Accuracy of Budget Impact Projections in Bulgarian Health Technology Assessment: A Five-Year Validation Study (2020-2025).
Kostadin Kostadinov, Ralitsa Raycheva, Iva Zdravkova-Aneva, Margarita Shopova, Evgeni Ovchinnikov, Plamen Petkov
Abstract
Open AccessBackground: Budget Impact Analysis is an integral part of the Health Technology Assessment in Bulgaria, informing reimbursement decisions of the National Health Insurance Fund. Inaccurate projections risk both fiscal unsustainability and restricted patient access to innovation. Yet projection accuracy methods remains uncertain, particularly given limited epidemiologic data and evolving clinical use.
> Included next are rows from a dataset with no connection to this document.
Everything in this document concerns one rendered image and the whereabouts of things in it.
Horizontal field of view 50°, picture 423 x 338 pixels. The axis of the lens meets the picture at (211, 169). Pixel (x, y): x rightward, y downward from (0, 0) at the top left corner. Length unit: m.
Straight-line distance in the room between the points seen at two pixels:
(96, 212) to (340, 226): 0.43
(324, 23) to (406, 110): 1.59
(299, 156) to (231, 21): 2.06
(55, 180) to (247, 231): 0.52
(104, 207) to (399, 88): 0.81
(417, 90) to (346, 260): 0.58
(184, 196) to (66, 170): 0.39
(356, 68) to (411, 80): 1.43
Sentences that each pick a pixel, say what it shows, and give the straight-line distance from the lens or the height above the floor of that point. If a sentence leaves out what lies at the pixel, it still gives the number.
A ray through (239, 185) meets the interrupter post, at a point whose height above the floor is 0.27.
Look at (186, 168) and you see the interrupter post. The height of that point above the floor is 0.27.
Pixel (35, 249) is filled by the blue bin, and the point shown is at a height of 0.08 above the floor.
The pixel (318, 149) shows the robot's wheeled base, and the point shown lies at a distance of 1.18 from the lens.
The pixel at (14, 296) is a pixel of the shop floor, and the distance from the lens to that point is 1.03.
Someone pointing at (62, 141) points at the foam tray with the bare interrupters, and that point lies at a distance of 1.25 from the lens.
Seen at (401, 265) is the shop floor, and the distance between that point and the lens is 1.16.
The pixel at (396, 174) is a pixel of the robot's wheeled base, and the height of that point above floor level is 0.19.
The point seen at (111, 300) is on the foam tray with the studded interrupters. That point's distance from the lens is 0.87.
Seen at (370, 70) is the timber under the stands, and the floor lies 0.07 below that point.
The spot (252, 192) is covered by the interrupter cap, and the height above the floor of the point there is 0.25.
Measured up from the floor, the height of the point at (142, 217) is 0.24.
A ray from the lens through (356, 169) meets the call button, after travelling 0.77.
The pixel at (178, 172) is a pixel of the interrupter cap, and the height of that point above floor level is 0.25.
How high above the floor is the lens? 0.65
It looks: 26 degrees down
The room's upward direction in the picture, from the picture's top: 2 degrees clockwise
Objectives: This study aimed to assess the empirical validity of Health Technology Assessment budget-impact projections for medicines approved in 2019 by comparing projected patient volumes and expenditures with real-world National Health Insurance Fund reimbursements through 2025, and to identify drivers of divergence across therapeutic areas and reimbursement channels. Methods: We conducted a retrospective cohort analysis linking 2019 Health Technology Assessment submissions with monthly National Health Insurance Fund claims for both hospital and outpatient reimbursement channels. Actual utilization was calculated as the annualized median number of treated patients per month. Projected costs were derived by multiplying HTA-projected patient volumes by the observed unit cost per patient-month. We quantified deviations using observed-to-projected ratios and absolute gaps and assessed the relationship between projected and actual expenditures using a log-log regression model. Results: By September 2025, realized volumes typically exceeded projections (median ratio 1.6; range 0.02-21.3). Large overshoots were observed for Avelumab, Risankizumab, and Guselkumab; Cobimetinib and Abemaciclib remained below forecast. Expenditure deviations were driven predominantly by volume: immunology (+€17.4 million) and oncology (+€5.0 million) accounted for the largest absolute gaps. Elasticity was near proportional overall (β = 1.002; standard error = 0.24; R2 = 0.50), lower in hospitals (β = 0.79; p = 0.055) and higher in outpatient care (β = 1.30; p = 0.003). Conclusions: Health Technology Assessment Budget Impact Analyses captured broad cost scaling but systematically missed product-specific uptake, with deviations largely volume-driven. Strengthening national registries and real-world data pipelines, and adopting dynamic, indication-responsive contracting and forecasting, could materially improve budget predictability while preserving access to innovation.